Required work | A faithful transcription of all the data, images excluded, is the required answer.

Data provided |
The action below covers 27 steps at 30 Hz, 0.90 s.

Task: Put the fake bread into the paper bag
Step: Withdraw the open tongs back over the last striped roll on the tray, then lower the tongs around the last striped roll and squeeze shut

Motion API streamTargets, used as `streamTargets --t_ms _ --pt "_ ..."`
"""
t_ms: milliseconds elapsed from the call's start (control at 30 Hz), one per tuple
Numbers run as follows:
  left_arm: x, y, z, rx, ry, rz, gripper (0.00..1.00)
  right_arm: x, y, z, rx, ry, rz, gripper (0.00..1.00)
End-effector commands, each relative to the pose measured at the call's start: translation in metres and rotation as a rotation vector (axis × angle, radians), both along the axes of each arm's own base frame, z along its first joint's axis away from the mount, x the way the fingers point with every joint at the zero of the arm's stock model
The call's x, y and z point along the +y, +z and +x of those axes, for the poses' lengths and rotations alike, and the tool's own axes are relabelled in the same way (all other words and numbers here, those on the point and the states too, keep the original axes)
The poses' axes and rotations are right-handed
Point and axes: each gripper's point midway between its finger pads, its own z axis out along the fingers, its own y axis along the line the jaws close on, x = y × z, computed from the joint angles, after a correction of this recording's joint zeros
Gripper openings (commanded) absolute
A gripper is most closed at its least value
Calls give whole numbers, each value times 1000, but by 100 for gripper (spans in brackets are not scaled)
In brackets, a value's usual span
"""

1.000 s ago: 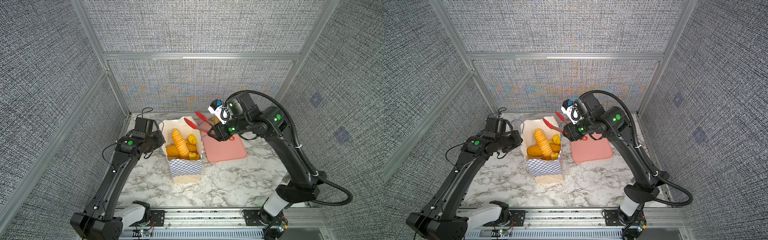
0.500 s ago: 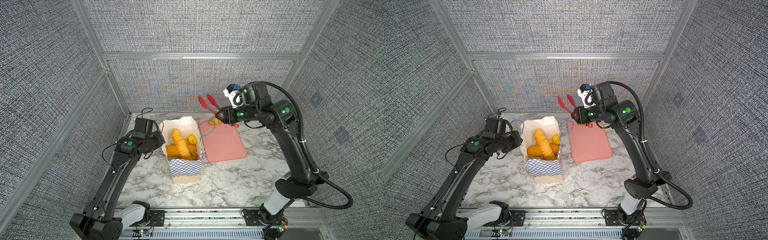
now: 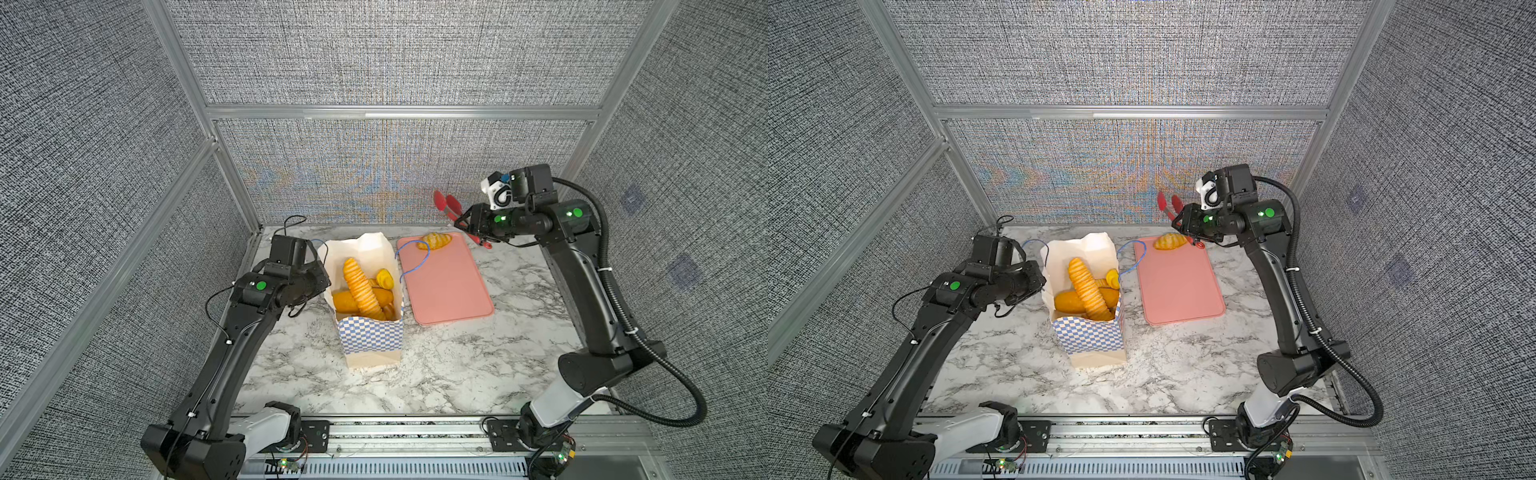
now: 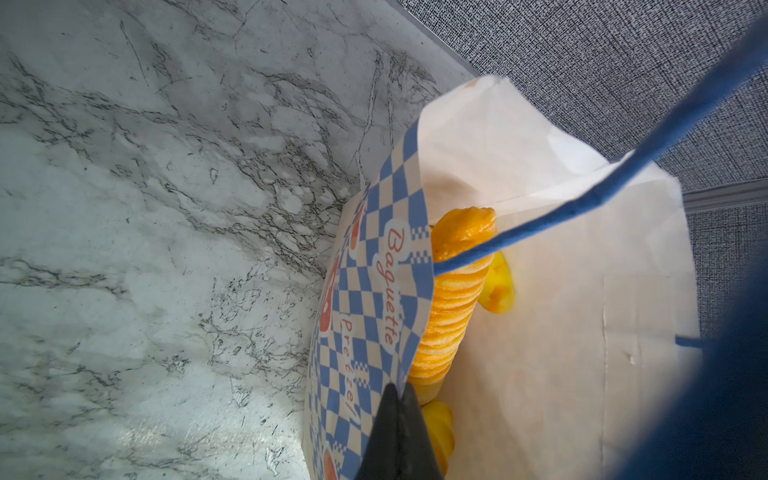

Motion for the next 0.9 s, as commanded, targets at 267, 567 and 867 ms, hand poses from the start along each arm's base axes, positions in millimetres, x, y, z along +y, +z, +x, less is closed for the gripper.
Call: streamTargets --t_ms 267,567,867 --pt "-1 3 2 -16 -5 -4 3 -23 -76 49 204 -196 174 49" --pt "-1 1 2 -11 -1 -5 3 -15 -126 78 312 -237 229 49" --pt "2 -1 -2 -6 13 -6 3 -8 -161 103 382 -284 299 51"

Your response |
The action below covers 27 steps at 30 Hz, 0.90 s.

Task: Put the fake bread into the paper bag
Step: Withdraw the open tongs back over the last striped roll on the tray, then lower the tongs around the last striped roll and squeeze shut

Motion API streamTargets, used as `streamTargets --t_ms _ --pt "_ ..."`
"""
t_ms: milliseconds elapsed from the call's start (control at 30 Hz), one per tuple
Numbers run as follows:
  left_arm: x, y, z, rx, ry, rz, gripper (0.00..1.00)
  right_arm: x, y, z, rx, ry, rz, gripper (0.00..1.00)
End-effector commands, each relative to the pose measured at the call's start: translation in metres and rotation as a rotation vector (axis × angle, radians), both along the axes of each arm's own base frame, z along its first joint's axis away from the mount, x the way the fingers point with every joint at the zero of the arm's stock model
The call's x, y and z point along the +y, +z and +x of those axes, for the poses' lengths and rotations alike, and the tool's own axes are relabelled in the same way (all other words and numbers here, those on the point and the states too, keep the original axes)
The poses' axes and rotations are right-handed
Point and axes: each gripper's point midway between its finger pads, its own z axis out along the fingers, its own y axis along the line the jaws close on, x = y × z, computed from the joint angles, after a correction of this recording's joint zeros
Gripper openings (commanded) absolute
A gripper is most closed at its least value
Calls give whole numbers, each value times 1000, but by 100 for gripper (spans in brackets are not scaled)
In brackets, a value's usual span
"""

1.000 s ago: 
0.500 s ago: 
now: 
now: 

Motion for the next 0.9 s, as commanded, targets at 267, 567 and 867 ms, hand poses from the start along each arm's base axes, positions in millimetres, x, y, z along +y, +z, +x, less is closed for the gripper.
Call: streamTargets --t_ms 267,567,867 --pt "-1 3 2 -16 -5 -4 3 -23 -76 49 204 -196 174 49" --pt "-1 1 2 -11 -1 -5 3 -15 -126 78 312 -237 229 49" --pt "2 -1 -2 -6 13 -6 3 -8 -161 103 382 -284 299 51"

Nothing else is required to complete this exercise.